START Source information
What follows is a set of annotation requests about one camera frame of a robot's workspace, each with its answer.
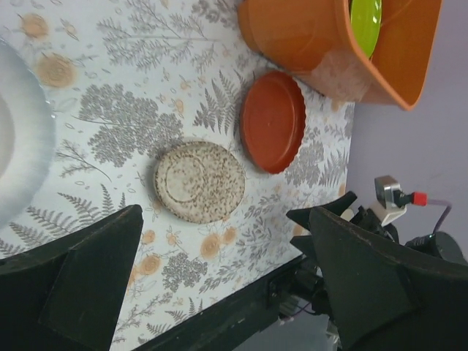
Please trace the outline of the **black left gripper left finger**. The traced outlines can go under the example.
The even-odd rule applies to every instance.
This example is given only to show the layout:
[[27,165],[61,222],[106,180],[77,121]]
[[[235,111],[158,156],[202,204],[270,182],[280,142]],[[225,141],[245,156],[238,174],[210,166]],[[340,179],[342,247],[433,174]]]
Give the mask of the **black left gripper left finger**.
[[1,260],[1,349],[109,350],[142,227],[129,205]]

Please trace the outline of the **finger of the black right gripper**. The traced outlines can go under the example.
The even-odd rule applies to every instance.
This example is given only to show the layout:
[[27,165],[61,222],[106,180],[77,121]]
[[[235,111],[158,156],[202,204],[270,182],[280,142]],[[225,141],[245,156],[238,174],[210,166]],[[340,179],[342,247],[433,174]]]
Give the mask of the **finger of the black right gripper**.
[[304,255],[306,255],[312,263],[318,263],[317,255],[314,249],[314,243],[311,235],[294,236],[290,243]]
[[340,217],[357,199],[356,193],[348,191],[338,199],[326,204],[291,209],[286,213],[286,217],[310,232],[311,225],[317,222],[317,219],[312,219],[312,217],[317,214],[319,216],[325,214],[326,216]]

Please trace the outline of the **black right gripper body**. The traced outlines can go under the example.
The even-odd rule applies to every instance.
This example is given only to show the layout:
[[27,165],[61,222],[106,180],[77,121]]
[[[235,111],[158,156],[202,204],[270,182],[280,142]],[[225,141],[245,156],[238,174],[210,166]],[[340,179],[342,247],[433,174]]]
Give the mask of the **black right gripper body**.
END Source information
#### [Task to complete]
Could you reproduce the records above exactly, leaving out every picture?

#### [Answer area]
What follows is a set of annotation requests about one camera frame of a robot's workspace, each with its answer.
Please trace the outline of the **black left gripper left finger**. The traced outlines can go under the example.
The even-odd rule applies to every instance.
This example is given only to show the layout:
[[27,165],[61,222],[106,180],[77,121]]
[[[235,111],[158,156],[202,204],[270,182],[280,142]],[[225,141],[245,156],[238,174],[210,166]],[[340,179],[342,247],[433,174]]]
Give the mask of the **black left gripper left finger**.
[[1,260],[1,349],[109,350],[142,227],[129,205]]

Please trace the outline of the **finger of the black right gripper**. The traced outlines can go under the example.
The even-odd rule applies to every instance.
This example is given only to show the layout:
[[27,165],[61,222],[106,180],[77,121]]
[[[235,111],[158,156],[202,204],[270,182],[280,142]],[[225,141],[245,156],[238,174],[210,166]],[[340,179],[342,247],[433,174]]]
Give the mask of the **finger of the black right gripper**.
[[304,255],[306,255],[312,263],[318,263],[317,255],[314,249],[314,243],[311,235],[294,236],[290,243]]
[[340,217],[357,199],[356,193],[348,191],[338,199],[326,204],[291,209],[286,213],[286,217],[310,232],[311,225],[317,222],[317,219],[312,219],[312,217],[317,214],[319,216],[325,214],[326,216]]

Please trace the outline of the **black right gripper body**. The traced outlines can go under the example.
The even-odd rule applies to every instance.
This example is given only to show the layout:
[[27,165],[61,222],[106,180],[77,121]]
[[[235,111],[158,156],[202,204],[270,182],[280,142]],[[225,141],[245,156],[238,174],[210,166]],[[340,179],[342,247],[433,174]]]
Give the mask of the **black right gripper body**.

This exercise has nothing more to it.